Patrick Duquette
Le Droit
Patrick Duquette
Depuis mercredi, la frontière entre le Québec et l’Ontario est sous surveillance.
Depuis mercredi, la frontière entre le Québec et l’Ontario est sous surveillance.

Le virus se fout des frontières

CHRONIQUE / Dans le fond ce satané virus a instauré un nouveau code moral dans notre société. Une nouvelle hiérarchie du bien et du mal. Qui se mesure, le plus souvent, à deux mètres de distance.

Comme la guerre, comme le terrorisme, le virus vient réduire par la bande nos libertés individuelles. L’intérêt du plus grand nombre prime soudain sur celui des individus. Au temps de la COVID-19, la liberté des uns s’arrête là où elle met en danger la vie des autres.

Le plus étonnant peut-être, c’est que la majorité des gens, du moins au Québec, ont adhéré sans trop rechigner à ce nouveau code moral qui s’est imposé dans nos vies en moins de trois petites semaines.

Comme de bons soldats, on respecte les consignes du général Legault et du colonel Arruda. En se disant : c’est temporaire. En se disant aussi : c’est une question de survie. Si on met tous la main à la pâte, si on respecte tous les règles d’hygiène et de confinement, le mal ne durera que quelques semaines, quelques mois… Puis le virus s’en ira et nous retrouverons, grosso modo, nos vies d’avant, notre liberté d’antan.

N’empêche qu’en attendant, certaines images frappent l’imagination tant elles évoquent les mesures de guerre.

Le premier ministre du Québec, François Legault et le Dr Horacio Arruda

On le voit ici, dans la région d’Ottawa-Gatineau, où le virus a réussi à accomplir une chose inimaginable en d’autres circonstances : depuis mercredi, la frontière entre le Québec et l’Ontario est sous surveillance. Des policiers contrôlent sporadiquement les allées et venues à la sortie québécoise des ponts interprovinciaux.

Depuis mercredi, il y a une frontière entre nos deux provinces. Avec une douane. Oh, une douane bien amicale. Les policiers ne sont pas trop inquisiteurs. Ils n’exigent pas de laissez-passer comme en France. Ils ne demandent pas si vous avez quelque chose à déclarer. Il n’y a pas de chiens fouineurs à la recherche de drogue ou d’armes cachées dans les véhicules.

À LIRE AUSSI: Contrôles policiers à la frontière entre Ottawa et Gatineau [VIDÉO]

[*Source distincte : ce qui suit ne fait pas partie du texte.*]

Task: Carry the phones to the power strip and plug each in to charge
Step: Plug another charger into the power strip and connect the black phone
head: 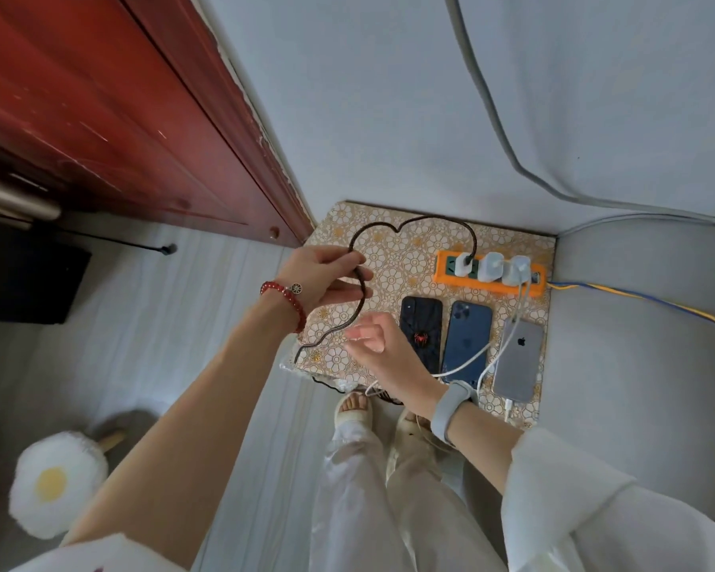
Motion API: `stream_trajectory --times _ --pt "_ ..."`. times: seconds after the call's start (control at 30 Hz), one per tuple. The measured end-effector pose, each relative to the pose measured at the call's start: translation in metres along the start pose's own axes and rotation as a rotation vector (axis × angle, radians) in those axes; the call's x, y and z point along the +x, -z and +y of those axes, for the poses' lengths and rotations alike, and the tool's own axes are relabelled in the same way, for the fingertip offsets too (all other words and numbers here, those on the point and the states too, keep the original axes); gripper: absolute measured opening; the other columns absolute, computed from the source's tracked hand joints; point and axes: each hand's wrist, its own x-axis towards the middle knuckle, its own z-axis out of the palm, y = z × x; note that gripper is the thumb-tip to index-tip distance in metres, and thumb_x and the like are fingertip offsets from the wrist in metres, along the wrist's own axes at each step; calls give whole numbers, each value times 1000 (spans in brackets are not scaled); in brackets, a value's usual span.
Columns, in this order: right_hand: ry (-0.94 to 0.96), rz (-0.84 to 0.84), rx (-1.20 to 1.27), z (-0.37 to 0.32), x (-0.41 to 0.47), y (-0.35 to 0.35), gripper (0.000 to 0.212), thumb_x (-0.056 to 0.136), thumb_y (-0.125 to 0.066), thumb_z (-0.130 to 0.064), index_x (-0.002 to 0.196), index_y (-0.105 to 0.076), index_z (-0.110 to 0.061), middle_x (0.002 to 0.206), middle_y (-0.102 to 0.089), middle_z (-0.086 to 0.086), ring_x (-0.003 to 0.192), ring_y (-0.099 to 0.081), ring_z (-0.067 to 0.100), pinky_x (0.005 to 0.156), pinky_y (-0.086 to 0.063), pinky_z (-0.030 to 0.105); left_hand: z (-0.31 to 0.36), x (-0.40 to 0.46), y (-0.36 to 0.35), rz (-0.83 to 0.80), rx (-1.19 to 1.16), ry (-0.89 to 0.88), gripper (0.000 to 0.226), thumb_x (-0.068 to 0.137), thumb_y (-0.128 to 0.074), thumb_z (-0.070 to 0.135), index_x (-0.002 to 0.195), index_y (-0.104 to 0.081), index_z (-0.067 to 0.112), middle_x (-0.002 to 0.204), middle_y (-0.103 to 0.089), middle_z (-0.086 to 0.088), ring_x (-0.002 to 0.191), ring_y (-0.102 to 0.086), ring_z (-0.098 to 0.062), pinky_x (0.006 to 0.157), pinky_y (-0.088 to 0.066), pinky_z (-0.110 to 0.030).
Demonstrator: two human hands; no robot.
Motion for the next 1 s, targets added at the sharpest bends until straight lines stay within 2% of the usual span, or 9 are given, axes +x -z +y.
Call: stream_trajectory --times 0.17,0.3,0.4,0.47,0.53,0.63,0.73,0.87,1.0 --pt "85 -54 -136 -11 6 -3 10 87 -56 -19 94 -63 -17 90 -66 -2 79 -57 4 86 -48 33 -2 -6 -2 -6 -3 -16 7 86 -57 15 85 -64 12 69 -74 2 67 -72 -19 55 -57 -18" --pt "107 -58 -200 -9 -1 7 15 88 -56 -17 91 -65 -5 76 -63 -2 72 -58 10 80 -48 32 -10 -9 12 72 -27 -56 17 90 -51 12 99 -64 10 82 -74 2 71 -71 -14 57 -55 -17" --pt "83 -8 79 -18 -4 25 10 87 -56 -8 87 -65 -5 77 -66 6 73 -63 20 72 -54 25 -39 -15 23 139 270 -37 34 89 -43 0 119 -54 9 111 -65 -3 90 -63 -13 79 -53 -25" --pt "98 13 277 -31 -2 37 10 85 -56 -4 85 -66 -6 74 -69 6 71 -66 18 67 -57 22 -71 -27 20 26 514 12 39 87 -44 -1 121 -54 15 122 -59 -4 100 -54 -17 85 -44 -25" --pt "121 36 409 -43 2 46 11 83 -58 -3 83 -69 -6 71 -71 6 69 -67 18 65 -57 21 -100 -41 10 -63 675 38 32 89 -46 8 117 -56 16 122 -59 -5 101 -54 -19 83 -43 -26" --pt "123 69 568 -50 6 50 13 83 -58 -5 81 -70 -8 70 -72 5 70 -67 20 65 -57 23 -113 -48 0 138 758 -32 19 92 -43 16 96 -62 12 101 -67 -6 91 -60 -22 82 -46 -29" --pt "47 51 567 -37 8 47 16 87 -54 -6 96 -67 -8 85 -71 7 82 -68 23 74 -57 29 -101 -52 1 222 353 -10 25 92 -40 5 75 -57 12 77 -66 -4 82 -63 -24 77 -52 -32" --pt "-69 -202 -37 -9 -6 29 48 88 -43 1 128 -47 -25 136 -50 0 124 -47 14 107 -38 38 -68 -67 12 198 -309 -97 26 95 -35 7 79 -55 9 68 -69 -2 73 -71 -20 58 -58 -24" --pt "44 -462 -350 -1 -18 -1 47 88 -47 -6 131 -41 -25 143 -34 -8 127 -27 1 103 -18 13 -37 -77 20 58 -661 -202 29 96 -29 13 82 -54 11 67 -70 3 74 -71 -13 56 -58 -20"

Ces douanes, et les questions qu’on y pose, sont à l’image de notre nouveau code moral. Qui discrimine, par arrêté ministériel, les déplacements essentiels et les déplacements inutiles en Outaouais.

Des policiers contrôlent sporadiquement les allées et venues à la sortie québécoise des ponts interprovinciaux.

— Bonjour monsieur, bonjour madame. Où allez-vous de si bon matin ? Vous vous rendez au travail ? À un examen médical ? Vous livrez des marchandises essentielles ? Vous pouvez passer.

Vous allez magasiner ? Passer le week-end à votre chalet ? Ce n’est pas valable, rebrousser chemin.

Vous me direz peut-être qu’il ne faut pas en faire tout un plat. Que ce n’est pas le seul barrage routier établi au Québec au cours des derniers jours. Non. Sauf que des contrôles routiers installés sur des ponts qui traversent le cœur urbain d’une région de 1,4 million d’habitants, ça frappe l’imagination. Plus qu’un barrage établi au fin fond d’une route de campagne.

L’autre aspect à considérer, plus troublant, c’est que la surveillance des ponts a mis en lumière nos divergences régionales en ce qui a trait aux moyens pour lutter contre la COVID-19. C’est seulement du côté québécois de la frontière qu’on juge nécessaire de contrôler les déplacements interprovinciaux. L’Ontario a refusé d’emboîter le pas, prétextant que la question relevait du gouvernement fédéral.

Si les deux provinces sont incapables de s’entendre sur la fermeture des ponts, qu’est-ce que ce sera si jamais les hôpitaux d’un bord ou de l’autre de la rivière manquent de matériel ? Ou sont surchargés de malades ? Est-ce que les directions de la santé publique de l’Ontario et du Québec ont envisagé ce genre de scénario ?

Le virus se fout des frontières. Plus que jamais, c’est le temps de collaborer. Pas de faire comme si l’autre province n’existait pas.